Depois de, na semana passada, termos apresentado Mad Max, é chegada a altura de voltarmos novamente a este século. O filme desta semana, o primeiro do mês de agosto, é verdadeiramente especial e, ainda por cima, é baseado nos diários de viagem de um dos nomes incontornáveis do século XX: Che Guevara. Mais que um filme, atrevo-me a escrever que pode ser uma viagem ao interior de cada um de nós.
Este filme, que por cá ficou conhecido por “Diários de Che Guevara”, chegou aos cinemas em 2004 e a verdade é que nunca chegou a ser um êxito retumbante de bilheteira, nem ganhou qualquer óscar da academia de Hollywood, embora tenha ganho dois BAFTA, um Goya e tenha feito parte das escolhas do Festival de Cinema de Cannes.
Diários de Che Guevara
O filme, soberbamente dirigido pelo realizador brasileiro Walter Salles, transporta-nos para o ano de 1952 e Ernesto Guevara (interpretado por Gael García Bernal) tem 23 anos e está quase a terminar o curso de Medicina, na Argentina, mais precisamente em Buenos Aires.
Juntamente com o seu amigo mais velho e colega Alberto Granado (papel de Rodrigo de la Serna) decidem fazer uma aventura louca que é um sonho comum: explorar a América Latina e logo de moto! A experiência de uma vida, algo com que também muitos de nós sonhamos, embora hoje seja menos complicado, pela tecnologia, pela fiabilidade das motos, mas o espírito é o mesmo!
Já nem digo fazer a Rota Panamerica, do Alaska à Terra do Fogo, mas uma viagem pela América Latina, na sequência destes 2 grandes aventureiros, é um sonho de muitos de nós e eu admito que sou um deles!
A eleita de viagem dos amigos é uma temperamental Norton 500, a mota de Alberto a que chamam “La Poderosa”. Já se imagina um pouco do que vem a seguir! A moto era e é icónica, mas a sua fiabilidade deixava algo a desejar, mais ainda numa viagem desta natureza em tudo é posta à prova, as falhas mecânicas são inevitáveis e a fiabilidade japonesa ainda vem longe.
Arrancam em Buenos Aires e vão até à Venezuela, passam pela Cordilheira dos Andes, visitam o Chile as ruínas de Machu Picchu, sendo que o seu objetivo último é chegar a Caracas, seja para o trigésimo aniversário de Alberto, seja para ajudar numa clínica de leprosos…
Toda a viagem é cheia de imprevistos, incluindo avarias da “Poderosa”, com o seu monocilíndrico, capaz de gerar pouco mais de 20 cv, sendo obrigados a viajar a pé, a cavalo, à boleia de camião e até de jangada (Mambo-Tango) pelo Rio Amazonas!

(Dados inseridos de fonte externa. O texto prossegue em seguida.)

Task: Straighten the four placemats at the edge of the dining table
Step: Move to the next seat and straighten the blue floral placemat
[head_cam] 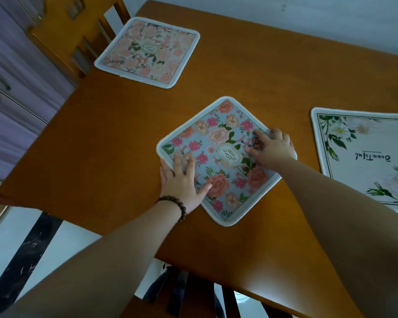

Mais do que a viagem em si, é a desgraça humana que mais os aflige, seja a vida dos miseráveis mineiros ou qualquer outro grupo de desfavorecidos, caso dos doentes, nomeadamente os leprosos que pretendem ajudar e, de alguma forma, nasce neles uma grande vontade de renovar um mundo pleno de injustiças e desigualdades. Deixa que o mundo te mude e depois poderás tu mudar o mundo!
Alberto opta por ficar na Venezuela e Che, na sua sede de conhecer o mundo, vai até aos Estados Unidos e regressa mais tarde para terminar o seu Curso de Medicina. Agora um homem diferente, sendo que são os seus ideais revolucionários, reforçados após conhecer Fidel Castro, que agora o guiam no combate às desigualdades, mesmo que para isso recorra a meios mais ou menos questionáveis.
Sem a vetusta Norton 500 Norton, Model 18 de 1939, que também chegou a existir em versão side-car, é bem provável que a aventura dos dois amigos nunca se tivesse realizado e que a América Latina fosse diferente do que é hoje. Nem sequer teríamos t-shirts estampadas com o rosto de Che, com ou sem a mensagem Hasta la victoria siempre. Patria o muerte.
Para a próxima semana teremos novo filme e também deste milénio, mais concretamente do ano a seguir. Também esta película tem por base uma história verdadeira, mas é muito mais um desafio e luta de superação com resultados surpreendentes, em que a idade conta menos do que se pode esperar e o ator principal tem aqui, na minha perspetiva, o seu melhor papel. Até quarta-feira.